To increase its activities in fibrotic diseases, Bristol-Myers Squibb will pay up to $475 million for the privately held biotech firm Amira Pharmaceuticals. The deal adds several compounds to the BMS pipeline: AM152, poised to enter Phase II trials to treat idiopathic pulmonary fibrosis (IPF) and scleroderma; AM211, in Phase I trials to treat asthma; and an autotaxin inhibitor in preclinical studies to treat pain and cancer metastases.
Investors in San Diego-based Amira snag $325 million in cash up front and could enjoy another $150 million in milestone payments as the company’s lead drug candidates move toward the market.

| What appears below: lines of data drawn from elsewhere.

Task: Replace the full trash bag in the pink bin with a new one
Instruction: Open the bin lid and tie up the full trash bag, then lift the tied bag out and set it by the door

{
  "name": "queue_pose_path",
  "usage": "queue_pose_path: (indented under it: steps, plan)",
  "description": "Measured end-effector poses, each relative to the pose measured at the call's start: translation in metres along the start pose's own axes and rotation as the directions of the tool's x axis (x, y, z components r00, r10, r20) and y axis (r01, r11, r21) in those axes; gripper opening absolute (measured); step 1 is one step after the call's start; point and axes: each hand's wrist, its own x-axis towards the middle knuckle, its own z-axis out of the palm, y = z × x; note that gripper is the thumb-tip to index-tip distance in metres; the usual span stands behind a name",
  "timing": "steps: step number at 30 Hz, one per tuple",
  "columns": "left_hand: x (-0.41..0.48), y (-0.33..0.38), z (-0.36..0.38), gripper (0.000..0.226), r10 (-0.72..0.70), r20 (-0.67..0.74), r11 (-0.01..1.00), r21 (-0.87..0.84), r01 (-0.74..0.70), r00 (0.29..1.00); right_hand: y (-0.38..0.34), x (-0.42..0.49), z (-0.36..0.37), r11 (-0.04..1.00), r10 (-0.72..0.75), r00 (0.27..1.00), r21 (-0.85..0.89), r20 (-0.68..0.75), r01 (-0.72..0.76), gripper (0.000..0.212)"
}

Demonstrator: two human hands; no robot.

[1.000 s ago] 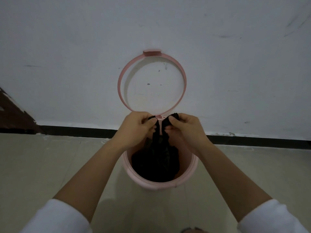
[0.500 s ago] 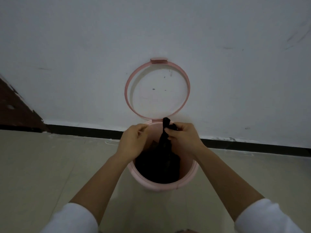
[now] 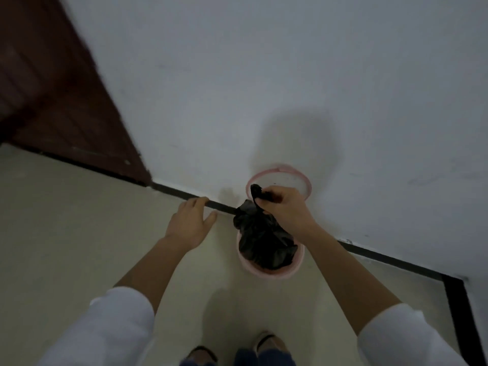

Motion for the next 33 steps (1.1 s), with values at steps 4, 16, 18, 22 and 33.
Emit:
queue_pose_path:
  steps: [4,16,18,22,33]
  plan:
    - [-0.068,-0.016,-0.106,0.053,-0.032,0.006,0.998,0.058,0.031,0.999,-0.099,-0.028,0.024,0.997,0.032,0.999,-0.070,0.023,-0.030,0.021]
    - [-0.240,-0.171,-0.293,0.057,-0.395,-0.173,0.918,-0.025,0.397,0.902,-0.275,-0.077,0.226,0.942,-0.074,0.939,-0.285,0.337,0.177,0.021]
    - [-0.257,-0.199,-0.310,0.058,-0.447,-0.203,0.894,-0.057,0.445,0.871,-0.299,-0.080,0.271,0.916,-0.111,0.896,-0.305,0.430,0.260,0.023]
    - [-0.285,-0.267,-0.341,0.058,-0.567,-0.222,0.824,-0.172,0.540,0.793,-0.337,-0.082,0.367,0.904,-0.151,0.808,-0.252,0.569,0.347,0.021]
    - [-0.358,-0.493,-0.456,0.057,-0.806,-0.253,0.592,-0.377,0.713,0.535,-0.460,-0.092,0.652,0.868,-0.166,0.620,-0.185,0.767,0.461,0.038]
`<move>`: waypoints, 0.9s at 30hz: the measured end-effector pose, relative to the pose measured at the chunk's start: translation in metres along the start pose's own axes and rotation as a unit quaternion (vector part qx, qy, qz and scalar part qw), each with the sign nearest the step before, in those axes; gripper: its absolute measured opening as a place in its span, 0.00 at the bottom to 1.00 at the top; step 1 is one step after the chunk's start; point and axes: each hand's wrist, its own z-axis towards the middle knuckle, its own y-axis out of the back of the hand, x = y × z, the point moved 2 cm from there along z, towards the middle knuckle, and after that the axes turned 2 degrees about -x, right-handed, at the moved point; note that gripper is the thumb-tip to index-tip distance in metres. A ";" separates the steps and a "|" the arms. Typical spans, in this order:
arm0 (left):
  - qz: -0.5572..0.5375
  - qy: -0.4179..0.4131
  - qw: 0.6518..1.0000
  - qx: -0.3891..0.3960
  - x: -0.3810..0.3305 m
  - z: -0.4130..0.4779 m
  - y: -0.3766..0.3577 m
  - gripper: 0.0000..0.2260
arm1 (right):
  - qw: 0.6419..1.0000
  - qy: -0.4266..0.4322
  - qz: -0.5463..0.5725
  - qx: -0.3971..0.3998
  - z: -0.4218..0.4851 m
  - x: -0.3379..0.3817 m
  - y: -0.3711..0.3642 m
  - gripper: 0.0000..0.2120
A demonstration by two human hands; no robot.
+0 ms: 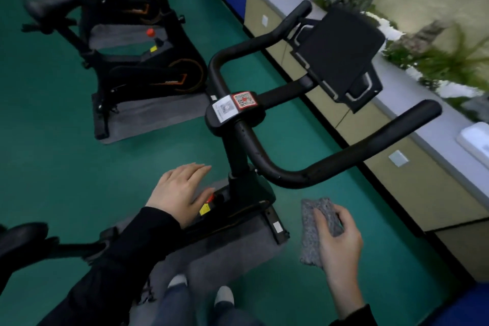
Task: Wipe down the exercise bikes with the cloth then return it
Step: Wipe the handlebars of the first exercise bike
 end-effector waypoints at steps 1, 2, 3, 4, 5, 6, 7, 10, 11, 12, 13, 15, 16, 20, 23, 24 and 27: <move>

Amira was founded just six years ago by three former Merck & Co. scientists interested in developing drugs that block three classes of bioactive lipids—leukotrienes, prostaglandins, and lysophosphatidic acid (LPA)—involved in mediating inflammation. AM152 modulates the LPA1 receptor, which is elevated in people with IPF. No good treatment options exist for IPF, a disease that causes the lungs to become thick and stiff with scarring.
The acquisition marks the latest step in BMS’s “string of pearls” strategy, which the firm unrolled in 2007 as a means of strengthening its pipeline through targeted deals. The firm has completed 11 other similar transactions.
BMS is pursuing small-molecule and biologic drugs equally under the program. Other small-molecule partners or acquisitions include Kai Pharmaceuticals, Kosan Biosciences, Exelixis, Nissan Chemical Industries, and Teijin Pharma. BMS says it plans to keep the Amira scientists on board and working in their San Diego labs.